A comprehensive financial deceit has been unearthed at Reliance Home Finance Ltd. (RHFL), with Anil Ambani among the pivotal figures implicated. The deception centred on diverting a substantial quantity of the firm’s finances through questionable loan transactions, inflicting considerable losses on the shareholders.

During the fiscal years 2018 and 2019, RHFL extended Guaranteed Payment Credit (GPC) loans worth several thousand crores. These financial help were extended to firms characterized by dire financial states, evidenced by negative net worth and insubstantial assets, alarmingly sanctioned with no collateral or security pledged.

The managerial practices at RHFL repeatedly strayed from established credit evaluation norms. Loans were sanctioned to financially unstable borrowers, blatantly disregarding internal credit assessments and the essential evaluations to gauge default risks. This negligence facilitated the unchecked sanctioning of high-risk loans.

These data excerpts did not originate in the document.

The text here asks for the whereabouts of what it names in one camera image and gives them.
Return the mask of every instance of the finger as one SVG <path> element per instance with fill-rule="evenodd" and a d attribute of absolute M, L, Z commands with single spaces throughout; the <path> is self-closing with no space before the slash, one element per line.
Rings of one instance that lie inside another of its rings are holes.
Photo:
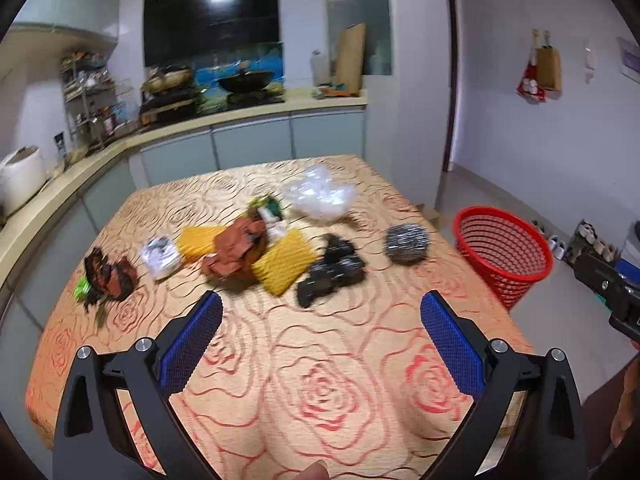
<path fill-rule="evenodd" d="M 640 358 L 633 361 L 625 372 L 625 393 L 633 392 L 640 386 Z"/>
<path fill-rule="evenodd" d="M 329 480 L 329 473 L 326 470 L 326 462 L 318 460 L 307 467 L 294 480 Z"/>
<path fill-rule="evenodd" d="M 611 443 L 618 447 L 624 436 L 625 433 L 620 429 L 620 422 L 616 418 L 611 425 Z"/>
<path fill-rule="evenodd" d="M 625 433 L 636 420 L 636 396 L 623 394 L 620 397 L 620 406 L 618 407 L 616 418 L 620 424 L 620 430 Z"/>

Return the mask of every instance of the wooden cutting board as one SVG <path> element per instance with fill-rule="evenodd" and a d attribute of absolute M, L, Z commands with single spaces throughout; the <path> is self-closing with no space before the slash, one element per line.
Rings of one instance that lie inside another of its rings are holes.
<path fill-rule="evenodd" d="M 359 95 L 362 88 L 362 65 L 367 27 L 351 25 L 340 33 L 335 63 L 334 85 L 343 84 L 350 94 Z"/>

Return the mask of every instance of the metal screw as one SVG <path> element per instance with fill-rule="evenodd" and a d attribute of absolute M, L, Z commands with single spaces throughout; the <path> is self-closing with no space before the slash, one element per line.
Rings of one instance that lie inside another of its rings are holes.
<path fill-rule="evenodd" d="M 136 350 L 138 352 L 146 352 L 151 348 L 152 344 L 153 341 L 151 341 L 151 339 L 149 339 L 148 337 L 143 337 L 142 339 L 138 339 L 136 341 Z"/>
<path fill-rule="evenodd" d="M 491 348 L 498 352 L 498 354 L 504 354 L 509 349 L 509 345 L 502 339 L 494 339 L 491 341 Z"/>
<path fill-rule="evenodd" d="M 556 361 L 564 361 L 565 355 L 564 352 L 559 348 L 554 348 L 551 351 L 551 357 Z"/>
<path fill-rule="evenodd" d="M 89 354 L 91 353 L 91 347 L 90 346 L 81 346 L 78 349 L 78 358 L 80 359 L 87 359 L 89 357 Z"/>

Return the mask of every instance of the table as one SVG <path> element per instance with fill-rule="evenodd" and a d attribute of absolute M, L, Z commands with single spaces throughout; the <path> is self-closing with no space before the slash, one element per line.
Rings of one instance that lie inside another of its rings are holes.
<path fill-rule="evenodd" d="M 316 301 L 297 305 L 295 286 L 274 298 L 259 285 L 238 292 L 217 288 L 224 319 L 185 390 L 170 398 L 203 455 L 224 479 L 290 479 L 319 458 L 332 476 L 415 479 L 444 448 L 471 398 L 459 393 L 420 323 L 425 292 L 437 289 L 460 315 L 491 339 L 532 352 L 497 298 L 455 249 L 409 202 L 354 156 L 274 162 L 204 174 L 133 193 L 95 240 L 111 258 L 126 254 L 140 284 L 123 303 L 110 305 L 98 329 L 94 308 L 84 313 L 70 277 L 44 330 L 31 371 L 26 405 L 52 445 L 58 406 L 76 349 L 129 348 L 156 336 L 211 288 L 190 264 L 154 283 L 139 258 L 158 235 L 175 236 L 187 224 L 229 224 L 251 197 L 279 193 L 305 168 L 322 163 L 334 179 L 357 186 L 348 218 L 329 226 L 290 206 L 290 227 L 315 248 L 322 234 L 353 241 L 367 262 L 367 279 Z M 385 230 L 417 222 L 432 233 L 427 260 L 396 266 L 383 251 Z M 126 393 L 120 400 L 140 454 L 161 470 Z M 513 426 L 517 402 L 505 427 Z"/>

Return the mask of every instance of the tile floor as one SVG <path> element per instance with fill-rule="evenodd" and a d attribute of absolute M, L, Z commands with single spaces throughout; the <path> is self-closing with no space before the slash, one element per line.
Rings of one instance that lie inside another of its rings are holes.
<path fill-rule="evenodd" d="M 453 217 L 471 205 L 499 207 L 527 220 L 540 218 L 503 190 L 492 190 L 493 185 L 478 179 L 460 168 L 443 176 L 436 209 L 441 214 L 440 231 L 450 243 Z M 539 354 L 552 347 L 565 351 L 582 401 L 636 354 L 628 339 L 609 326 L 607 308 L 558 260 L 549 277 L 518 302 L 511 317 Z"/>

Despite a clear mandate from RHFL’s Board on February 11, 2019, to discontinue the issuance of GPC loans, the practice persisted, including approvals attributed to Anil Ambani in his role as the group’s leader. This blatant disregard for board directives underscored significant lapses in internal governance.

Investigations have disclosed that the recipients of GPC loans and the entities to which funds were funnelled were affiliates of the promoter group. Ensuing guarantees by companies within the promoter circle served to solidify these connections. Upon raising flags about the dubious nature of these loans and their recovery prospects, the Statutory Auditor PWC resigned in June 2019.

SEBI has levied fines of ₹27 crore on Amit Bapna, ₹26 crore on Ravindra Sudhalkar, and ₹21 crore on Pinkesh Shah, in addition to imposing ₹25 crore penalties on several involved entities. These fines address the implicated parties’ participation in facilitating or profiting from the unlawful financial disbursements.

SEBI’s findings underscore that as the ADA Group’s Chairman and principal promoter of RHFL’s holding entity, Anil Ambani was central to orchestrating the fraudulent loans. His authority enabled the sanctioning of hefty loans and channeling funds to associate companies.

Bapna, previously serving as RHFL’s CFO and a Credit Committee member, was instrumental in authorizing these loans, even amidst deviations from procedural norms. His actions defied the board’s directive to stop such disbursements.

As RHFL’s CEO, Sudhakar oversaw the sanctioning and administration of these loans. SEBI highlighted his disregard for the board’s cessation directive and his failure in fund recovery or guarantee enforcement, which aggravated the company’s financial instability.

Lastly, Shah, the CFO accountable for the financial and accounting operations, endorsed the company’s financial statements as precise despite being aware of the contentious loan activities and the auditor’s reservations.